No caso tridimensional, o vetor c associado ao raio incidente, deve ser decomposto em três componentes v1, v2 e v3 normais ao primeiro, segundo e terceiro espelhos, respectivamente. Então, ao refletir-se em cada espelho, apenas uma das componentes mudará de sinal e, ao fim e ao cabo, após três reflexões, teremos a inversão das três componentes e o raio emergente terá girado de 180o em relação ao raio incidente primitivo.

Semelhante propriedade também se conseguirá mediante um prisma triangular, que pode ser obtido cortando-se um cubo de vidro por um plano que passa pelos extremos de três arestas que partem do mesmo vértice; em tal prisma as três faces laterais fazem o papel de espelhos planos.
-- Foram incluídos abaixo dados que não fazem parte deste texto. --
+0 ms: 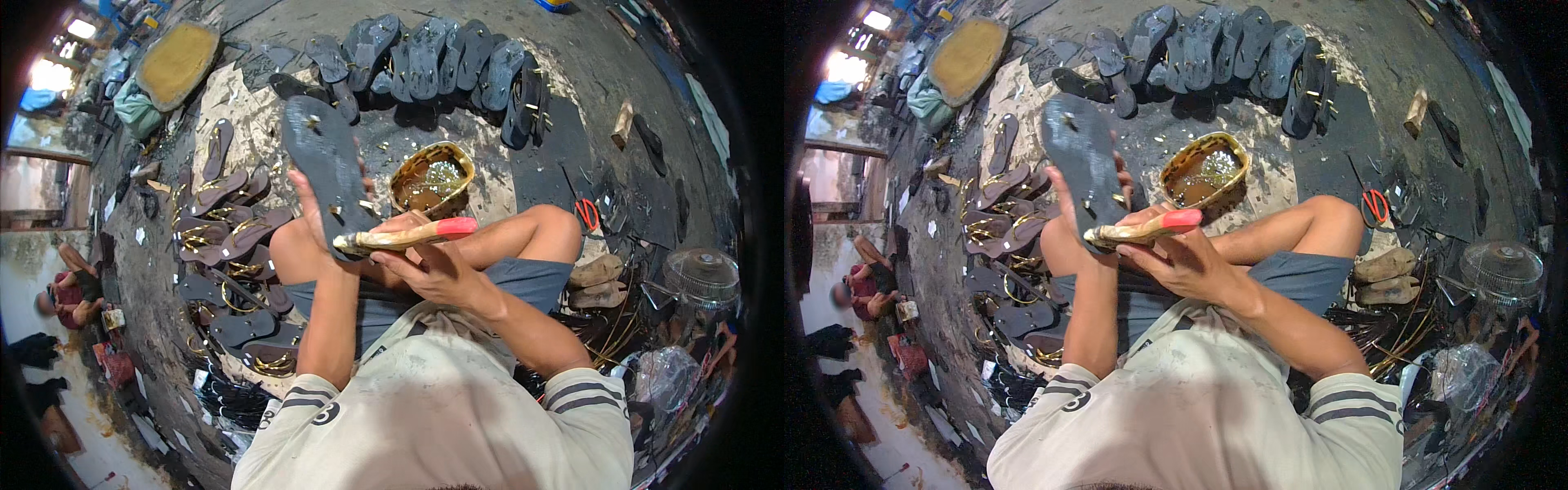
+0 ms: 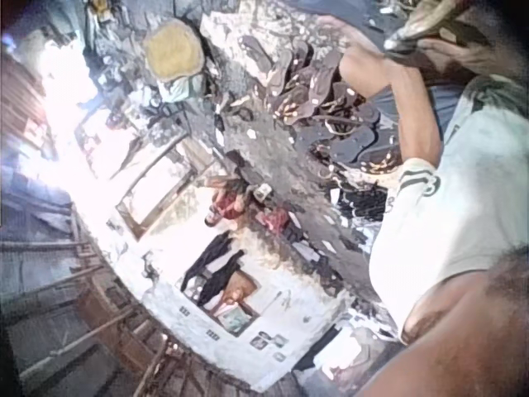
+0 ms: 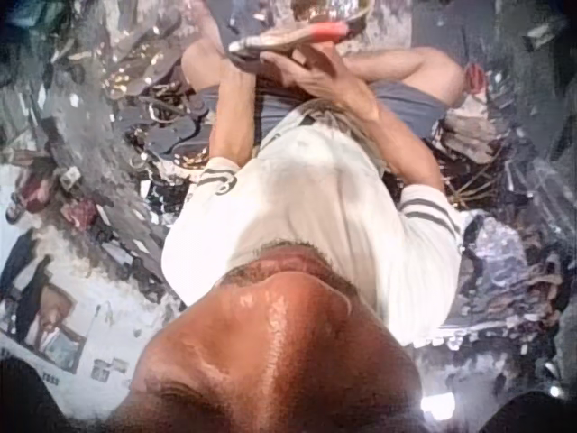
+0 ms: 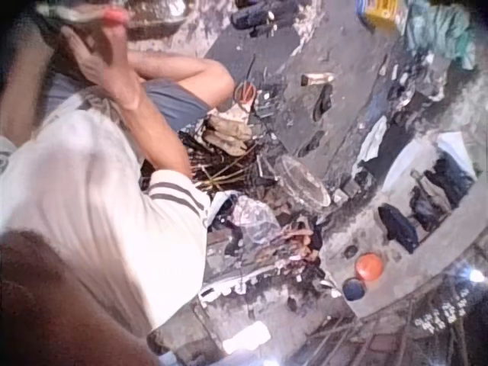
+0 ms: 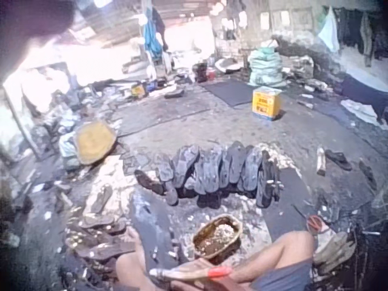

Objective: The person sits on the floor and repeatedly applies a brownish liquid to the soles of black sandals using a brush. They pick up sandals from a pile, brush the sole, and place them back down, continuing the process for multiple units.

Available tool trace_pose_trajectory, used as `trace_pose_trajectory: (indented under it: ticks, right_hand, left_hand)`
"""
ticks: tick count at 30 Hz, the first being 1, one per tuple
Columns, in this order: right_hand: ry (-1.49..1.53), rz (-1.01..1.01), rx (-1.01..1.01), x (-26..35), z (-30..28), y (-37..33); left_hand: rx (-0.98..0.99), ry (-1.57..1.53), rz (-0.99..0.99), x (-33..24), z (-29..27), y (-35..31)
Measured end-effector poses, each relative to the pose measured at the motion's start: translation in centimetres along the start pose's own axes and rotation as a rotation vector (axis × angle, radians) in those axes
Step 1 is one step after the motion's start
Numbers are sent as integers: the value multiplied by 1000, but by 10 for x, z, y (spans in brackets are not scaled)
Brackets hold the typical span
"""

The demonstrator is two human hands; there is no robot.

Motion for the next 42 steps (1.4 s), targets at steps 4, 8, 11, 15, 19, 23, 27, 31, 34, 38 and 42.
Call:
trace_pose_trajectory:
  ticks: [4,8,11,15,19,23,27,31,34,38,42]
  right_hand:
    - [-169,-185,-43,-1,-33,76]
    - [-95,-174,253,16,-16,36]
    - [-130,-248,161,-25,-25,81]
    - [-67,-185,94,-28,-41,48]
    - [16,230,127,-1,-67,-35]
    - [133,327,-532,36,-141,-28]
    - [81,214,-634,46,-153,-1]
    - [-167,539,-809,-12,-189,-47]
    - [69,420,-821,-42,-182,-53]
    - [17,580,-600,-80,-169,-48]
    - [-247,824,-239,-98,-122,8]
  left_hand:
    - [-161,-295,-19,32,-21,-15]
    - [79,-61,-127,23,-2,-13]
    - [-82,-117,-38,31,-6,-23]
    - [-126,-154,-223,34,3,-2]
    - [-156,69,-441,88,6,17]
    - [-86,308,-413,179,-9,91]
    - [-267,393,-366,166,5,198]
    - [216,1073,-82,86,8,175]
    - [249,1456,56,-45,1,127]
    - [-321,2421,-37,-246,-114,32]
    - [-365,2492,-456,-264,-209,-52]
Point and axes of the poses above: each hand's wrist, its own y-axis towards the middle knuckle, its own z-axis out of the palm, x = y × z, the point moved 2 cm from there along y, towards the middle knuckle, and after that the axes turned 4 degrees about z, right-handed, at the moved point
Tanto esses, como outros dispositivos constituem, como já salientamos, os sistemas refletores angulares. Um desses sistemas (de fabricação francesa) foi colocado na Lua: pelo intervalo de tempo que retarda um feixe de luz laser emitido da Terra, chegar ao refletor e retornar foi possível medir, com assombrosa precisão, a distância Terra-Lua.
Além disso, os refletores angulares encontram aplicação mais simples, porém não menos espetacular: o "olho de gato", os refletores que habitualmente vemos 'alinhados' ao longo das rodovias ou em 'tabuletas' de advertências.